EXERCISE: Show the lines below that contain the string "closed".

SUPPLIED MATERIAL:
━━━━━━━━━━━━━━━━
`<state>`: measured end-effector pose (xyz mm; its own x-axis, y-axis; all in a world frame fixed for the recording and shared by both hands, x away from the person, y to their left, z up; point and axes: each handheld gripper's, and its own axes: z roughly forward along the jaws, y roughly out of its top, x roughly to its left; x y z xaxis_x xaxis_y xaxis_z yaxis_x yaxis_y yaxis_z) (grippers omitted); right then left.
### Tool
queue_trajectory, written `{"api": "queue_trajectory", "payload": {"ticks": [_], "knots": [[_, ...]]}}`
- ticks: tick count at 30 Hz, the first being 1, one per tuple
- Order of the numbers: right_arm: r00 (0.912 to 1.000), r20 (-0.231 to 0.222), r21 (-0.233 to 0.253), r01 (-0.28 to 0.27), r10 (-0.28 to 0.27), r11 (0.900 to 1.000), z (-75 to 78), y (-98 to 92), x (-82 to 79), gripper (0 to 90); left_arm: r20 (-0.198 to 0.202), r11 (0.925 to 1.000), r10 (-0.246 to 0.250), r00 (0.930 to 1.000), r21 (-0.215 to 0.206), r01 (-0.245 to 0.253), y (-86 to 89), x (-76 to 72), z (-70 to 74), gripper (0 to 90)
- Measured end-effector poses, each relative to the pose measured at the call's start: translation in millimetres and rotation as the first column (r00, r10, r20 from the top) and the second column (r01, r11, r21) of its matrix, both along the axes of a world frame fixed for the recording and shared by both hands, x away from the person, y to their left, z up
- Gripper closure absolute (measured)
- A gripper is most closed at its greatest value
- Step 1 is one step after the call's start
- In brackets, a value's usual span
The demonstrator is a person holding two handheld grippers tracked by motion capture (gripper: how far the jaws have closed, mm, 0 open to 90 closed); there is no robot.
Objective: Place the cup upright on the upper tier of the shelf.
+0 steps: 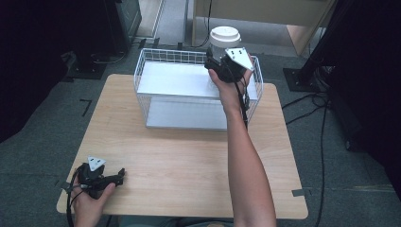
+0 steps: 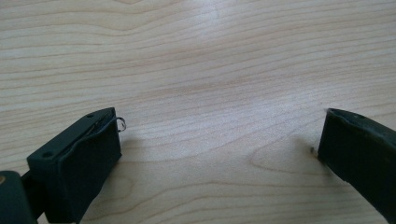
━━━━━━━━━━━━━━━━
EXERCISE RESPONSE:
- A gripper is most closed at its greatest value
The demonstrator is a person holding two handheld grippers tracked by motion capture (gripper: how far the jaws have closed, mm, 0 open to 90 closed); there is no robot.

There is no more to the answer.